Instructions for the task: Word for word, copy out the data below, omitting pictures.

*** Opening of Available data ***

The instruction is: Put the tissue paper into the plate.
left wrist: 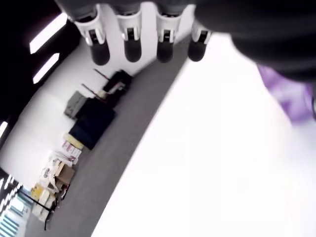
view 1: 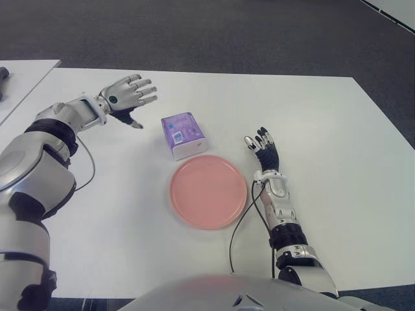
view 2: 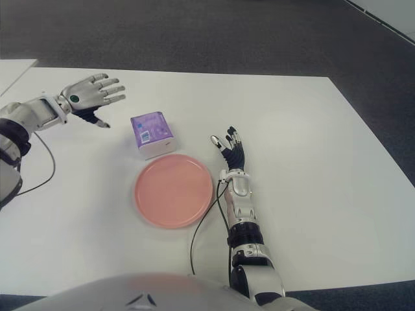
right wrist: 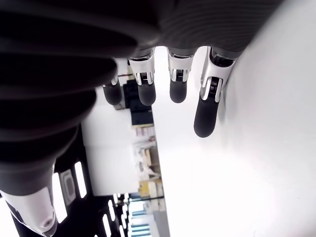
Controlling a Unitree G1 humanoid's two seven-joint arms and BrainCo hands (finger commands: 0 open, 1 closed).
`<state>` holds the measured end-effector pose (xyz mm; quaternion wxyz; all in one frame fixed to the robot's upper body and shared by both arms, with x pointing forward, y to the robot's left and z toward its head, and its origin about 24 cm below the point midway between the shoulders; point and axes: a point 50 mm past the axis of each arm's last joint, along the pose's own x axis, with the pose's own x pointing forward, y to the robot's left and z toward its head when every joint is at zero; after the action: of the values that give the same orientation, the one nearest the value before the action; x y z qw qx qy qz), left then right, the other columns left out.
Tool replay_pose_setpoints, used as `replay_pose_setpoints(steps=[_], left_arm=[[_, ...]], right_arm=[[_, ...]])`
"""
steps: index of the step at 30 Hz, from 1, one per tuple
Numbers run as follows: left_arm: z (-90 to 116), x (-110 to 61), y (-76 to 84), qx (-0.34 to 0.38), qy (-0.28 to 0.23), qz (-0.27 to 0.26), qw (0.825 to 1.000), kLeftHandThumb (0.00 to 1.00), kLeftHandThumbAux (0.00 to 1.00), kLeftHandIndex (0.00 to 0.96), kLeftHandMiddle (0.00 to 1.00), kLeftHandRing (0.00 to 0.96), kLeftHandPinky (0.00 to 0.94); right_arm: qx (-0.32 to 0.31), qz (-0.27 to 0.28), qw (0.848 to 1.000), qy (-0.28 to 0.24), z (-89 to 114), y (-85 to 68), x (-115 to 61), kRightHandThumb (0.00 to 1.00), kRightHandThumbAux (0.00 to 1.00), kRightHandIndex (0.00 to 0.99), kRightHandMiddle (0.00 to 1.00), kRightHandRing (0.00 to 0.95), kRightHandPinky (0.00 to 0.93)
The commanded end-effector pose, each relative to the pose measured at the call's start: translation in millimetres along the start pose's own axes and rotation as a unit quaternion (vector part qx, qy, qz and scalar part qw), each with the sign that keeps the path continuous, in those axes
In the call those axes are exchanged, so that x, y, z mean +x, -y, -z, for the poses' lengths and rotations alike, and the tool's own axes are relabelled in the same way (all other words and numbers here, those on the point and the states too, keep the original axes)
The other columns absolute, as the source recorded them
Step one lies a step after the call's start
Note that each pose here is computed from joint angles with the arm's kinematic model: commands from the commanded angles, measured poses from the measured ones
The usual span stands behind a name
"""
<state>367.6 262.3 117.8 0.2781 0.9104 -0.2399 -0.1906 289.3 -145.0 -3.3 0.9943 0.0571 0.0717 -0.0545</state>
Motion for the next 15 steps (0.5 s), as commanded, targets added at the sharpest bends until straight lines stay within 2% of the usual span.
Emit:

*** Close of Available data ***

Expected output:
The instruction is: Put the tissue paper into the plate.
left wrist: 
view 1: 
view 2: 
right wrist: 
Controlling a Unitree G1 humanoid's two seven-joint arms and BrainCo hands (finger commands: 0 open, 1 closed).
`<state>` holds the measured end-effector pose (xyz mm; quaternion wxyz; all in one frame fixed to the robot's upper body and shared by both arms, with x pointing forward, y to the robot's left and z toward its head, and its origin about 24 cm below the point midway between the shoulders; point and axes: a point 50 mm past the axis of each arm's last joint, along the pose's own x axis, with the pose's own x pointing forward, y to the robot's left and z toward its head when every joint is at zero; after the action: of the values that give the same orientation, the one nearest the value before the action; x y z qw qx qy qz), left then right, the other columns left out.
Tool replay_pose_setpoints, used as `replay_pose_setpoints(steps=[_], left_arm=[[_, ...]], right_arm=[[_, ...]])`
"""
steps: index of the step at 30 Hz, from 1, one per tuple
Numbers run as follows: left_arm: z (-90 to 116), x (-110 to 61), y (-76 to 84), qx (-0.34 to 0.38), qy (-0.28 to 0.23), qz (-0.27 to 0.26), qw (0.825 to 1.000), kLeftHandThumb (0.00 to 1.00), kLeftHandThumbAux (0.00 to 1.00), kLeftHandIndex (0.00 to 0.96), kLeftHandMiddle (0.00 to 1.00), kLeftHandRing (0.00 to 0.96), kLeftHandPinky (0.00 to 0.94); right_arm: qx (-0.32 to 0.31), qz (-0.27 to 0.28), qw (0.848 to 1.000), qy (-0.28 to 0.24), z (-89 to 114), y (-85 to 68), x (-115 to 61), kRightHandThumb (0.00 to 1.00), kRightHandThumbAux (0.00 to 1.00), kRightHandIndex (0.00 to 0.99), kRightHandMiddle (0.00 to 1.00), kRightHandRing (0.00 to 0.95), kRightHandPinky (0.00 to 0.93)
The commanded end-effector pose, each relative to the pose measured at the call's start: translation in millimetres along the start pose's own axes and rotation as a unit quaternion (vector part qx, qy, qz and scalar part qw), each with the sign that keeps the path continuous, in those axes
In the call those axes are exchanged, so that x, y, z mean +x, -y, -z, for the poses' lengths and rotations alike, and the tool's own axes are relabelled in the same way (all other words and numbers here, those on the point and the states too, keep the original axes)
The other columns absolute, as the source recorded them
Step one lies a step after the call's start
Note that each pose here is computed from joint angles with the arm's kinematic model: commands from the commanded angles, measured poses from the measured ones
The usual span stands behind a name
"""
<state>367.6 262.3 117.8 0.2781 0.9104 -0.2399 -0.1906 289.3 -145.0 -3.3 0.9943 0.0571 0.0717 -0.0545</state>
Motion for the next 15 steps (0.5 s), as commanded, targets added at the sharpest bends until straight lines stay within 2% of the usual span.
Emit:

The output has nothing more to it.